## EXERCISE BRIEF
Give back each entry word for word, but drop the images.

[Records from a dataset]

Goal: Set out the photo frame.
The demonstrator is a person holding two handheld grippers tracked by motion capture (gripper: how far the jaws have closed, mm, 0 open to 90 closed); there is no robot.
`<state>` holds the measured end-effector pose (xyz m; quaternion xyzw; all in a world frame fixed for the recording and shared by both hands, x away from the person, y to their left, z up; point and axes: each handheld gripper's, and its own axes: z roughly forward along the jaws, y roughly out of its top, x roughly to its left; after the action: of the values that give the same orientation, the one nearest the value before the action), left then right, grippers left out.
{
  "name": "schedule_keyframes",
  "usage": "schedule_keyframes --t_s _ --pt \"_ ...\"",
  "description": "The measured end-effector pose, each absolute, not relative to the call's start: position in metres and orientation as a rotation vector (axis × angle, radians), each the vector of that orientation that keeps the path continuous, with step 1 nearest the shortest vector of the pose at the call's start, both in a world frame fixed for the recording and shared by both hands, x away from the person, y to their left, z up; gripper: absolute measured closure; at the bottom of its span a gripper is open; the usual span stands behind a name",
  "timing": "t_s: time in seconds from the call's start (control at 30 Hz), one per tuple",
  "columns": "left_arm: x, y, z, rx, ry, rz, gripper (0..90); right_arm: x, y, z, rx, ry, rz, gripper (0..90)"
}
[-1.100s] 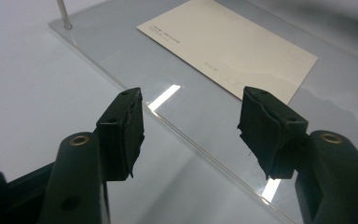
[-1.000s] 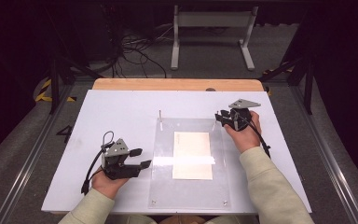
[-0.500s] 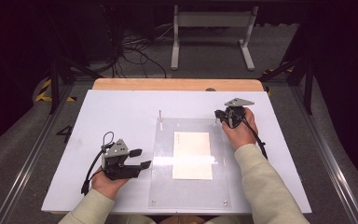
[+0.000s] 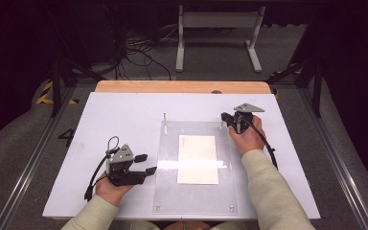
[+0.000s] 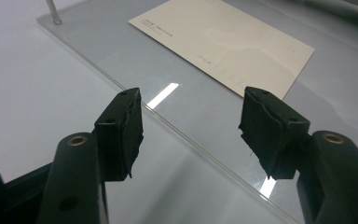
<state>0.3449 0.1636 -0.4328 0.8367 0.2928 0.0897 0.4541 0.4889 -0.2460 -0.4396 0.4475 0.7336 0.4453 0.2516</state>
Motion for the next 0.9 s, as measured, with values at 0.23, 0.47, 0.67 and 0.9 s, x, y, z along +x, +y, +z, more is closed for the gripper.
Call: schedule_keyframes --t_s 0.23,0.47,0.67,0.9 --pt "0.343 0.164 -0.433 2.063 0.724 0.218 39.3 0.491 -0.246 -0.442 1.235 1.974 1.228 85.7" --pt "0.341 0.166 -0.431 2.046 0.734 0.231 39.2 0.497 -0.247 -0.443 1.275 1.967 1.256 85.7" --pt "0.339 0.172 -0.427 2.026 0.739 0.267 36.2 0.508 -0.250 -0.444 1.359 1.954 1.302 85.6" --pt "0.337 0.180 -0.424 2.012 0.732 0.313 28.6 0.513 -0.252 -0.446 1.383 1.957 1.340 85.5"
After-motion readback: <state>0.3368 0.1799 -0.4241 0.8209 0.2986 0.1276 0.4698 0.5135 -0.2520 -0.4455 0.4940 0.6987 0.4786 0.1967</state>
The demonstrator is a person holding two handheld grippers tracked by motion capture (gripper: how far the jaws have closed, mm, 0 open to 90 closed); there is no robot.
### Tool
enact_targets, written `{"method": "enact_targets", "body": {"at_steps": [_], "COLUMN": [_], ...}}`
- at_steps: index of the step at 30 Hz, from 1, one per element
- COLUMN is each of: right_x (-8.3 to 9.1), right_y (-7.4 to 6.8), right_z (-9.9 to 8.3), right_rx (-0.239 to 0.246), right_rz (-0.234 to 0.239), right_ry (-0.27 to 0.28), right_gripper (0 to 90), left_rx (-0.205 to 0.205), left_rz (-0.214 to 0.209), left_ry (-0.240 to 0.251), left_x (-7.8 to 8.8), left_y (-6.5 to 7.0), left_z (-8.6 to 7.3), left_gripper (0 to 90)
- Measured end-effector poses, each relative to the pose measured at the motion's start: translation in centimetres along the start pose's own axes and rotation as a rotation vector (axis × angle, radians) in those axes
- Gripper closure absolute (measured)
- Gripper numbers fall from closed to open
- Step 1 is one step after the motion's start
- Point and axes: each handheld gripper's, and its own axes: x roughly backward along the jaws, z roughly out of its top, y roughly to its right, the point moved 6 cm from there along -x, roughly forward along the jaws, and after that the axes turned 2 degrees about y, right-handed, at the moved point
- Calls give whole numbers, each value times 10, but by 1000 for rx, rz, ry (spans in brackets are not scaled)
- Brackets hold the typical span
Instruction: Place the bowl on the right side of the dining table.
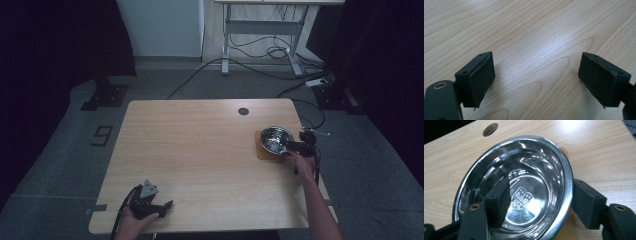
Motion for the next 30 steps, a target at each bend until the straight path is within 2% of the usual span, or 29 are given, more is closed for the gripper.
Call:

## WRITTEN SOLUTION
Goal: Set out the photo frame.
The demonstrator is a person holding two handheld grippers tracked by motion capture (gripper: how far the jaws have closed, mm, 0 open to 90 closed); there is no robot.
`<state>` holds the measured end-effector pose (xyz m; quaternion xyzw; all in a world frame fixed for the recording and shared by both hands, x away from the person, y to their left, z up; point and axes: each handheld gripper's, and its own axes: z roughly forward along the jaws, y roughly out of its top, x roughly to its left; after the action: of the values that give the same orientation, the one nearest the value before the action), left then right, grippers left out.
{
  "name": "schedule_keyframes",
  "usage": "schedule_keyframes --t_s _ --pt \"_ ...\"",
  "description": "The measured end-effector pose, each absolute, not relative to the call's start: position in metres and orientation as a rotation vector (axis × angle, radians), each the vector of that orientation that keeps the path continuous, with step 1 nearest the shortest vector of the pose at the call's start, both in a world frame fixed for the recording and shared by both hands, x away from the person, y to their left, z up; gripper: absolute measured closure; at the bottom of its span a gripper is open; the usual span stands behind a name",
  "timing": "t_s: time in seconds from the call's start (control at 30 Hz), one per tuple",
  "columns": "left_arm: x, y, z, rx, ry, rz, gripper (0..90); right_arm: x, y, z, rx, ry, rz, gripper (0..90)"
}
[-1.100s] 
[-1.000s] 
[-0.500s] 
[+0.000s] 
[+0.000s] 
<state>0.3449 0.1636 -0.4328 0.8367 0.2928 0.0897 0.4541 0.4889 -0.2460 -0.4396 0.4475 0.7336 0.4453 0.2516</state>
Motion for the next 0.9 s, as measured, with values at 0.23, 0.47, 0.67 and 0.9 s, x, y, z along +x, +y, +z, more is closed for the gripper.
Call: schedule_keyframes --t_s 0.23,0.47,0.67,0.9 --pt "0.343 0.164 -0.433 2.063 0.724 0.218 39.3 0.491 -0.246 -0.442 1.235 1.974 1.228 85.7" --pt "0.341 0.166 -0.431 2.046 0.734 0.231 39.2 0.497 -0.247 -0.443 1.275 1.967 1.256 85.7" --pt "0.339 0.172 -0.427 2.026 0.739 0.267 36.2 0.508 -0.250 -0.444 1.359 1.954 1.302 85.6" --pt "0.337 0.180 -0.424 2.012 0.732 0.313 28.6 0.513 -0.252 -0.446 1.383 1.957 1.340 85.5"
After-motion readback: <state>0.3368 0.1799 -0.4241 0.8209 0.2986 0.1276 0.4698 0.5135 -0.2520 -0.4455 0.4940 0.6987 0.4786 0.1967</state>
The demonstrator is a person holding two handheld grippers tracked by motion capture (gripper: how far the jaws have closed, mm, 0 open to 90 closed); there is no robot.
### Tool
enact_targets, written `{"method": "enact_targets", "body": {"at_steps": [_], "COLUMN": [_], ...}}`
- at_steps: index of the step at 30 Hz, from 1, one per element
- COLUMN is each of: right_x (-8.3 to 9.1), right_y (-7.4 to 6.8), right_z (-9.9 to 8.3), right_rx (-0.239 to 0.246), right_rz (-0.234 to 0.239), right_ry (-0.27 to 0.28), right_gripper (0 to 90), left_rx (-0.205 to 0.205), left_rz (-0.214 to 0.209), left_ry (-0.240 to 0.251), left_x (-7.8 to 8.8), left_y (-6.5 to 7.0), left_z (-8.6 to 7.3), left_gripper (0 to 90)
- Measured end-effector poses, each relative to the pose measured at the motion's start: translation in centimetres along the start pose's own axes and rotation as a rotation vector (axis × angle, radians) in those axes
- Gripper closure absolute (measured)
- Gripper numbers fall from closed to open
- Step 1 is one step after the motion's start
- Point and axes: each handheld gripper's, and its own axes: x roughly backward along the jaws, z roughly out of its top, y roughly to its right, the point moved 6 cm from there along -x, roughly forward along the jaws, and after that the axes turned 2 degrees about y, right-handed, at the moved point
- Calls give whole numbers, each value times 10, but by 1000 for rx, rz, ry (spans in brackets are not scaled)
- Brackets hold the typical span
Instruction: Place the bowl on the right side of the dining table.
Motion for the next 30 steps, a target at each bend until the straight path is within 2% of the usual span, or 29 are given, more is closed for the gripper.
Call:

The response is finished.